Minhas Shahab Faiz, Shah Maqsood Hussain, Khaliq Talal
CESAT, Islamabad, Pakistan.
School of electronics and computing, Dublin City University, Dublin, Ireland.
Sci Rep. 2024 May 11;14(1):10830. doi: 10.1038/s41598-024-60592-8.

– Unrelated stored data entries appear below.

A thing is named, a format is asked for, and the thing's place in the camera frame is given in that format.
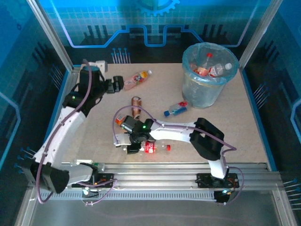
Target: orange juice bottle
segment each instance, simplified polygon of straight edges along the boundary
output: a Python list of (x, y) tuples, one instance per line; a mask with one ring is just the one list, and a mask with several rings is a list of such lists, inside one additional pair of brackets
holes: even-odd
[(138, 84), (146, 81), (148, 79), (149, 75), (151, 75), (151, 70), (137, 72), (134, 75), (132, 75), (131, 77), (124, 80), (123, 88), (125, 90), (129, 90), (129, 89), (133, 88), (135, 85), (138, 85)]

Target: white bottle cap
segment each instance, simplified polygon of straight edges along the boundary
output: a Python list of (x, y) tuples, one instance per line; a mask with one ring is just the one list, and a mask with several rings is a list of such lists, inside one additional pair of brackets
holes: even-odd
[(232, 64), (231, 63), (227, 63), (225, 65), (226, 70), (230, 70), (232, 68)]

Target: metal pin
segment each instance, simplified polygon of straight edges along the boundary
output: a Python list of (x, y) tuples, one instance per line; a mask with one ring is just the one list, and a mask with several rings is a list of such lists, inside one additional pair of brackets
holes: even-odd
[(54, 75), (53, 75), (52, 73), (49, 73), (48, 75), (49, 75), (49, 76), (52, 78), (52, 80), (60, 87), (60, 83), (58, 82), (57, 79), (55, 79)]
[(27, 147), (26, 150), (27, 150), (27, 151), (31, 151), (31, 152), (33, 152), (33, 153), (36, 153), (34, 150), (30, 149), (30, 147)]
[(60, 82), (53, 75), (51, 76), (51, 78), (52, 78), (52, 81), (55, 82), (55, 84), (60, 88), (61, 87)]
[(20, 151), (21, 151), (21, 152), (25, 152), (25, 153), (27, 153), (27, 154), (29, 154), (29, 155), (33, 156), (33, 154), (32, 154), (32, 153), (29, 153), (29, 152), (25, 151), (25, 150), (24, 150), (22, 147), (21, 147)]
[(24, 158), (22, 158), (20, 155), (17, 156), (18, 160), (24, 160)]
[(125, 53), (122, 53), (122, 57), (123, 57), (123, 63), (125, 64), (126, 63), (126, 59), (124, 58), (124, 54)]
[(24, 155), (24, 158), (32, 159), (32, 157), (28, 156), (27, 154)]
[(53, 75), (55, 75), (55, 77), (57, 78), (58, 81), (62, 82), (62, 78), (61, 75), (57, 72), (57, 70), (55, 70), (53, 67), (51, 68), (51, 71), (53, 73)]
[(128, 55), (128, 61), (129, 61), (129, 64), (131, 63), (131, 57), (130, 57), (130, 53), (127, 53), (127, 55)]
[(52, 79), (51, 82), (55, 85), (55, 87), (57, 87), (57, 89), (60, 89), (60, 86), (57, 84), (56, 81), (54, 81), (54, 80)]
[(121, 55), (121, 48), (118, 48), (118, 50), (119, 50), (120, 57), (121, 57), (121, 56), (122, 56), (122, 55)]
[(261, 107), (264, 106), (265, 103), (267, 103), (267, 100), (265, 100), (265, 101), (258, 107), (258, 110), (261, 109)]
[(301, 192), (301, 189), (300, 187), (297, 187), (295, 190), (286, 191), (286, 193), (294, 192), (294, 191)]
[(117, 57), (116, 57), (116, 52), (115, 52), (115, 50), (116, 50), (116, 49), (115, 49), (115, 48), (113, 48), (112, 50), (114, 51), (115, 60), (116, 60), (116, 63), (117, 63)]
[(285, 188), (288, 188), (288, 187), (294, 187), (294, 186), (298, 186), (298, 185), (301, 185), (301, 184), (295, 184), (295, 185), (287, 186), (287, 187), (285, 187)]
[(63, 75), (63, 73), (58, 69), (58, 66), (55, 66), (54, 64), (53, 64), (53, 66), (55, 67), (56, 71), (57, 71), (57, 72), (61, 75), (61, 77), (63, 78), (64, 75)]
[(289, 199), (289, 201), (296, 201), (296, 200), (301, 200), (301, 197), (299, 199)]
[(117, 55), (118, 63), (120, 64), (119, 53), (116, 53), (116, 55)]
[(263, 94), (264, 94), (264, 90), (263, 89), (261, 91), (258, 91), (258, 93), (256, 93), (255, 96), (254, 96), (254, 100), (256, 101), (258, 99), (258, 97), (260, 95), (263, 95)]
[(253, 93), (253, 95), (257, 95), (257, 93), (266, 85), (267, 83), (265, 82), (260, 89), (255, 90), (255, 92)]
[(256, 100), (256, 105), (258, 106), (259, 104), (261, 104), (261, 102), (263, 100), (265, 100), (265, 98), (267, 97), (267, 95), (262, 96), (260, 99)]
[(286, 184), (289, 184), (289, 183), (292, 183), (292, 182), (297, 183), (297, 179), (294, 178), (293, 180), (288, 181), (288, 182), (284, 182), (283, 184), (286, 185)]
[(288, 195), (287, 197), (290, 197), (290, 196), (296, 196), (296, 195), (301, 195), (301, 193), (298, 193), (298, 194), (290, 194), (290, 195)]
[(262, 86), (262, 84), (259, 85), (259, 87), (254, 91), (253, 95), (259, 90), (259, 88)]
[(112, 55), (113, 62), (115, 63), (114, 53), (111, 53), (111, 55)]
[(14, 164), (14, 167), (15, 167), (15, 168), (21, 168), (21, 166), (19, 166), (18, 163), (15, 163), (15, 164)]
[(265, 92), (268, 91), (268, 88), (266, 88), (265, 90), (262, 91), (262, 93), (258, 96), (255, 97), (255, 101), (258, 101), (259, 98), (262, 97), (263, 94), (265, 94)]
[(263, 99), (261, 99), (260, 101), (258, 101), (257, 105), (259, 106), (264, 100), (266, 100), (268, 98), (268, 96), (269, 96), (269, 93)]
[(124, 52), (126, 53), (126, 59), (127, 59), (127, 48), (123, 48)]
[(60, 90), (60, 88), (58, 87), (58, 85), (56, 85), (56, 83), (52, 80), (51, 81), (53, 84), (54, 84), (54, 86), (58, 89), (58, 90)]

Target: blue bottle cap
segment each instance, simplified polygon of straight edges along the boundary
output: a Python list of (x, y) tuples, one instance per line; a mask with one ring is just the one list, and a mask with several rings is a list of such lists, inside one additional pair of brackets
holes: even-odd
[(165, 117), (169, 116), (170, 115), (169, 111), (164, 111), (164, 115)]

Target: aluminum frame
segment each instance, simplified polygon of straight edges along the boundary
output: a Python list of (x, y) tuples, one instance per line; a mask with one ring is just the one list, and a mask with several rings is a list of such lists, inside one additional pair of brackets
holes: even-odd
[[(265, 163), (238, 163), (230, 164), (241, 168), (245, 176), (245, 191), (272, 191), (275, 198), (275, 209), (277, 209), (281, 222), (284, 226), (296, 226), (296, 220), (290, 208), (288, 198), (281, 181), (279, 172), (268, 171)], [(106, 164), (105, 170), (99, 168), (100, 172), (114, 173), (118, 179), (116, 189), (126, 193), (140, 193), (155, 191), (161, 193), (206, 192), (218, 189), (198, 188), (194, 182), (197, 173), (210, 173), (208, 163), (120, 163)], [(66, 188), (67, 193), (79, 193), (82, 188)], [(64, 196), (60, 200), (74, 200), (74, 196)], [(35, 188), (29, 188), (25, 194), (22, 206), (17, 217), (15, 226), (30, 225), (31, 217), (37, 204)]]
[(253, 52), (255, 51), (258, 43), (262, 39), (263, 35), (268, 29), (269, 24), (273, 20), (275, 14), (277, 13), (283, 0), (272, 0), (264, 12), (259, 25), (257, 26), (252, 38), (250, 39), (246, 49), (244, 50), (243, 55), (239, 60), (239, 69), (242, 71), (249, 59), (251, 58)]
[(73, 70), (73, 63), (68, 56), (61, 40), (59, 39), (58, 35), (56, 34), (52, 24), (50, 23), (43, 7), (37, 0), (27, 0), (30, 8), (32, 9), (34, 15), (36, 16), (38, 22), (42, 26), (44, 32), (46, 33), (48, 39), (50, 40), (51, 44), (55, 48), (58, 56), (60, 57), (62, 63), (66, 67), (69, 72)]

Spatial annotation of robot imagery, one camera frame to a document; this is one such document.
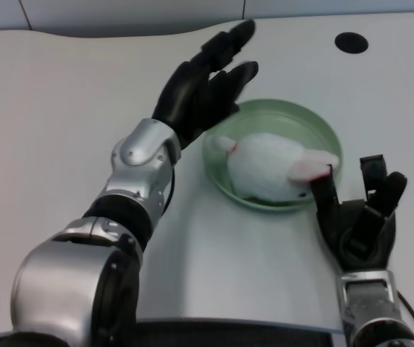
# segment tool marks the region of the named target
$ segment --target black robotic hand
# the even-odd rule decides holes
[[[339,204],[332,175],[312,182],[326,248],[343,272],[385,269],[395,242],[395,214],[407,179],[387,175],[382,155],[360,159],[366,201]]]
[[[221,32],[202,46],[191,61],[182,63],[170,77],[152,118],[170,126],[182,149],[202,132],[239,110],[235,101],[258,72],[258,64],[247,62],[226,73],[222,70],[252,38],[255,23],[242,22],[228,33]],[[210,73],[220,71],[209,80]]]

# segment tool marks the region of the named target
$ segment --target red marking
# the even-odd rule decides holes
[[[329,176],[329,172],[327,173],[320,173],[317,176],[312,177],[311,179],[296,179],[295,181],[298,183],[309,183],[315,181],[317,179],[322,179],[323,177]]]
[[[237,148],[237,142],[235,143],[235,145],[233,146],[233,148],[229,151],[229,154],[233,153]]]

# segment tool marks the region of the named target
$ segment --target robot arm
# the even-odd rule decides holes
[[[382,155],[360,160],[365,200],[339,204],[332,175],[312,183],[321,241],[337,272],[348,347],[414,346],[402,320],[394,274],[387,270],[395,240],[395,208],[407,179],[387,175]]]
[[[238,110],[255,77],[248,62],[222,70],[249,41],[254,21],[219,33],[172,75],[151,119],[112,151],[112,175],[90,209],[24,260],[12,289],[8,346],[107,346],[131,340],[143,252],[167,205],[182,150]]]

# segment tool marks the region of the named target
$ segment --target green bowl
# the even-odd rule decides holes
[[[259,210],[295,210],[312,202],[296,200],[267,202],[259,199],[241,199],[236,196],[229,179],[227,157],[221,150],[207,144],[210,135],[224,135],[241,140],[254,132],[268,132],[300,142],[305,148],[325,150],[337,155],[342,167],[342,148],[334,130],[316,113],[284,100],[260,99],[240,104],[240,111],[207,131],[203,141],[203,162],[207,176],[231,199]],[[338,181],[340,169],[334,173]]]

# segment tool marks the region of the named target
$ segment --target gray wall
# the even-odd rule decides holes
[[[0,30],[163,35],[242,18],[413,11],[414,0],[0,0]]]

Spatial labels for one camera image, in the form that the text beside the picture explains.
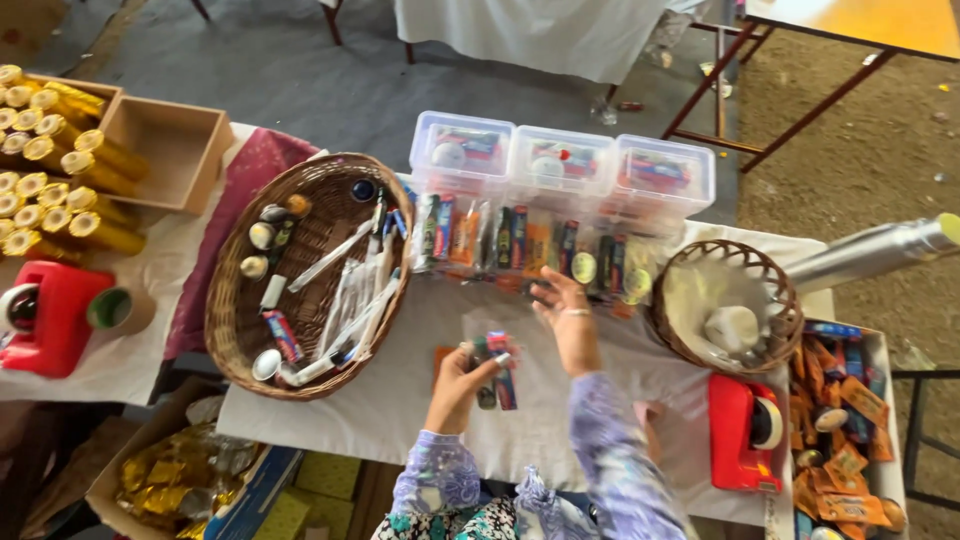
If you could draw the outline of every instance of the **woman's left hand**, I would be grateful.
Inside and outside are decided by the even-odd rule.
[[[493,360],[481,363],[473,371],[469,370],[469,364],[468,343],[462,343],[441,361],[433,401],[423,425],[425,430],[439,435],[459,435],[467,430],[477,390],[500,371],[500,366]]]

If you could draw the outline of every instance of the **floral dress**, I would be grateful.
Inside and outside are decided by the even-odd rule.
[[[625,396],[606,374],[573,381],[570,419],[596,523],[546,489],[533,466],[515,499],[481,503],[476,463],[460,437],[421,431],[373,540],[696,539],[647,456],[646,436]]]

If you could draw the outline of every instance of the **oval wicker basket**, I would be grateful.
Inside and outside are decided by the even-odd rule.
[[[258,221],[261,209],[270,203],[282,204],[295,193],[313,203],[310,213],[298,223],[291,243],[276,266],[276,272],[291,282],[353,235],[358,225],[371,219],[376,201],[357,203],[350,197],[350,188],[361,178],[384,185],[389,205],[397,207],[407,226],[412,227],[413,205],[393,171],[362,154],[333,154],[291,168],[267,184],[237,219],[227,242],[220,249],[217,268],[207,292],[204,329],[206,349],[220,371],[231,381],[270,398],[316,400],[329,396],[350,382],[380,347],[399,310],[410,279],[407,253],[412,234],[407,241],[400,240],[398,235],[394,242],[394,267],[400,268],[399,289],[387,306],[366,357],[357,358],[342,372],[328,372],[299,388],[279,388],[268,381],[255,380],[251,372],[253,359],[261,352],[275,348],[276,343],[266,322],[259,315],[260,299],[269,279],[254,282],[240,274],[240,262],[257,253],[250,243],[248,230]],[[365,258],[367,243],[366,238],[361,239],[344,257],[300,292],[283,291],[277,309],[286,315],[306,357],[313,355],[324,329],[345,261],[347,258]]]
[[[674,265],[702,257],[718,260],[732,259],[732,262],[741,258],[744,268],[756,269],[752,273],[758,273],[765,281],[776,285],[774,296],[776,302],[783,305],[783,309],[770,322],[772,334],[767,344],[767,351],[761,358],[762,363],[758,367],[739,370],[724,369],[705,362],[684,344],[671,327],[670,320],[666,315],[666,305],[663,297],[664,278]],[[796,351],[804,330],[804,314],[801,311],[800,302],[797,300],[797,293],[783,270],[766,254],[747,244],[721,239],[694,242],[681,249],[677,255],[667,261],[663,271],[654,281],[652,302],[650,309],[647,311],[647,316],[657,335],[673,352],[692,364],[727,375],[753,375],[776,369],[786,363]]]

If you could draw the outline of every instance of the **woman's right hand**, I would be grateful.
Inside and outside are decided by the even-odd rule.
[[[542,300],[533,303],[534,311],[553,328],[567,374],[575,379],[600,371],[603,366],[597,348],[597,328],[584,288],[549,266],[541,268],[540,274],[550,286],[535,284],[530,288]]]

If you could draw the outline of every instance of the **purple floral sleeve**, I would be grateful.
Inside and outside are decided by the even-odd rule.
[[[459,435],[420,432],[396,479],[391,514],[438,514],[476,505],[480,477]]]
[[[663,475],[624,396],[602,372],[573,381],[570,440],[605,538],[682,540],[696,533],[672,508]]]

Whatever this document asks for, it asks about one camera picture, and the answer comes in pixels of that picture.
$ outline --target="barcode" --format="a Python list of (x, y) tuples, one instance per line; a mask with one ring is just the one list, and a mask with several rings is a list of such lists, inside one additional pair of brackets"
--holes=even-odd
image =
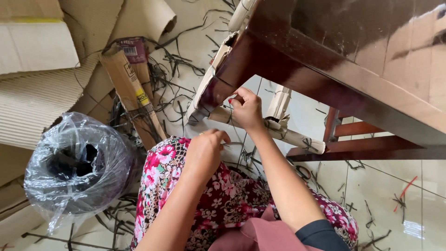
[(122, 47), (126, 56), (137, 56), (136, 47)]

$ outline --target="plastic wrap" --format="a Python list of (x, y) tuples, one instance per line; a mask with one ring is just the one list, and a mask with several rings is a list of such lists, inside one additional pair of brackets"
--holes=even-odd
[(52, 234), (103, 211), (122, 195), (142, 167), (139, 156), (115, 129), (81, 113), (64, 113), (31, 156), (26, 196), (49, 221)]

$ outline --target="floral skirt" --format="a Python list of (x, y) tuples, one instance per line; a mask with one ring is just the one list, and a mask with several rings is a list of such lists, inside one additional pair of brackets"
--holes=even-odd
[[(142, 239), (178, 182), (189, 142), (189, 138), (172, 136), (148, 151), (131, 250)], [(338, 203), (312, 189), (310, 191), (336, 233), (353, 250), (358, 243), (356, 220)], [(260, 217), (268, 205), (275, 208), (267, 184), (221, 162), (198, 203), (186, 250), (207, 250), (221, 229), (240, 227), (249, 218)]]

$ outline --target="purple label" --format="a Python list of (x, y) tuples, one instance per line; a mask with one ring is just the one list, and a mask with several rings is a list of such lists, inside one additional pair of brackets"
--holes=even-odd
[(142, 38), (129, 38), (116, 42), (119, 50), (123, 50), (131, 64), (147, 63)]

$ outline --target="hand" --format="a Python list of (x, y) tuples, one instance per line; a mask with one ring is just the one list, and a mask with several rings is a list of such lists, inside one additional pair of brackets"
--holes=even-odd
[(246, 132), (256, 132), (265, 128), (262, 116), (262, 99), (251, 90), (238, 88), (229, 103), (234, 107), (232, 115)]
[(220, 165), (221, 141), (230, 143), (225, 131), (211, 129), (194, 137), (187, 148), (185, 165), (182, 172), (191, 179), (206, 185)]

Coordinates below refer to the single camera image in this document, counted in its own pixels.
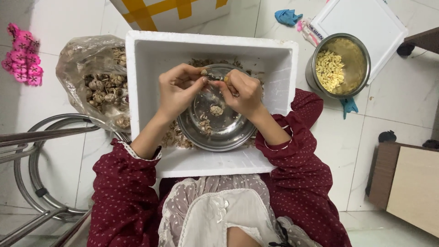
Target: sleeve
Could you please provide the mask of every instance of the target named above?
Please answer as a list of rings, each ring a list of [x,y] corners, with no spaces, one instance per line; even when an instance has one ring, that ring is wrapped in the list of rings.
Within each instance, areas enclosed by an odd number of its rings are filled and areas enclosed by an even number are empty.
[[[144,160],[130,146],[113,139],[113,151],[93,166],[95,202],[87,247],[152,247],[158,244],[158,197],[155,165],[162,156]]]
[[[323,247],[351,247],[328,197],[331,170],[314,154],[316,139],[294,111],[273,118],[291,135],[290,141],[276,146],[268,145],[261,134],[256,137],[256,147],[277,167],[261,176],[270,190],[275,215],[290,217]]]

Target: pink paper decoration
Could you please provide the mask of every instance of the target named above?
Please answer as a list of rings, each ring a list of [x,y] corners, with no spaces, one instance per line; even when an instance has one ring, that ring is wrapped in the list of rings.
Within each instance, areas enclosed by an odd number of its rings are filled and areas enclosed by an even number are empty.
[[[41,59],[36,54],[40,43],[29,31],[20,30],[14,23],[9,23],[7,32],[13,37],[12,50],[6,53],[1,66],[20,83],[41,85],[43,69],[38,66]]]

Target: bag of garlic
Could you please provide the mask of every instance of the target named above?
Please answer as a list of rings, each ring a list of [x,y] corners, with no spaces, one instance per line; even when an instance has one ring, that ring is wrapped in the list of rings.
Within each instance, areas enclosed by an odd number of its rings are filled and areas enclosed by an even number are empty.
[[[108,131],[131,132],[125,40],[113,35],[71,39],[56,66],[70,104]]]

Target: cardboard box
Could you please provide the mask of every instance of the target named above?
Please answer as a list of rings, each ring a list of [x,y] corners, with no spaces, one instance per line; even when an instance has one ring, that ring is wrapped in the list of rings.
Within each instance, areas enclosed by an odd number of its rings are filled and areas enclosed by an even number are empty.
[[[230,13],[232,0],[110,0],[134,30],[179,32]]]
[[[299,46],[296,42],[188,33],[129,31],[126,36],[132,138],[157,112],[158,76],[195,59],[237,59],[245,69],[264,72],[263,103],[270,113],[286,115],[295,95]],[[157,177],[252,174],[273,170],[256,148],[226,152],[166,148]]]

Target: wooden board
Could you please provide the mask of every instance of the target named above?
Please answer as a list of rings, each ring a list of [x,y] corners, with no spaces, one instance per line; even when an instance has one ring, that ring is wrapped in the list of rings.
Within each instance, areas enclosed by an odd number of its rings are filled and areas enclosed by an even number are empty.
[[[439,152],[401,147],[387,211],[439,237]]]

De-mining operations are of critical importance for humanitarian efforts and safety in conflict-affected regions. In this paper, we address the challenge of enhancing the accuracy and efficiency of mine detection systems. We present an innovative Deep Learning architecture tailored for pulse induction-based Metallic Mine Detectors (MMD), so called DL-MMD. Our methodology leverages deep neural networks to distinguish amongst nine distinct materials with an exceptional validation accuracy of 93.5%. This high level of precision enables us not only to differentiate between anti-personnel mines, without metal plates but also to detect minuscule 0.2-g vertical paper pins in both mineralized soil and non-mineralized environments. Moreover, through comparative analysis, we demonstrate a substantial 3% and 7% improvement (approx.) in accuracy performance compared to the traditional K-Nearest Neighbors and Support Vector Machine classifiers, respectively. The fusion of deep neural networks with the pulse induction-based MMD not only presents a cost-effective solution but also significantly expedites decision-making processes in de-mining operations, ultimately contributing to improved safety and effectiveness in these critical endeavors.
排雷行动对于受冲突影响地区的人道主义努力和安全至关重要。在本文中,我们应对提高地雷探测系统准确性和效率的挑战。我们提出了一种专门为基于脉冲感应的金属地雷探测器(MMD)量身定制的创新深度学习架构,即所谓的DL-MMD。我们的方法利用深度神经网络区分九种不同材料,验证准确率高达93.5%。这种高精度不仅使我们能够区分没有金属板的杀伤人员地雷,还能在矿化土壤和非矿化环境中检测到微小的0.2克垂直纸针。此外,通过比较分析,我们证明与传统的K近邻和支持向量机分类器相比,准确率分别有大幅提高(约)3%和7%。深度神经网络与基于脉冲感应的MMD的融合不仅提供了一种经济高效的解决方案,还显著加快了排雷行动中的决策过程,最终有助于提高这些关键行动的安全性和有效性。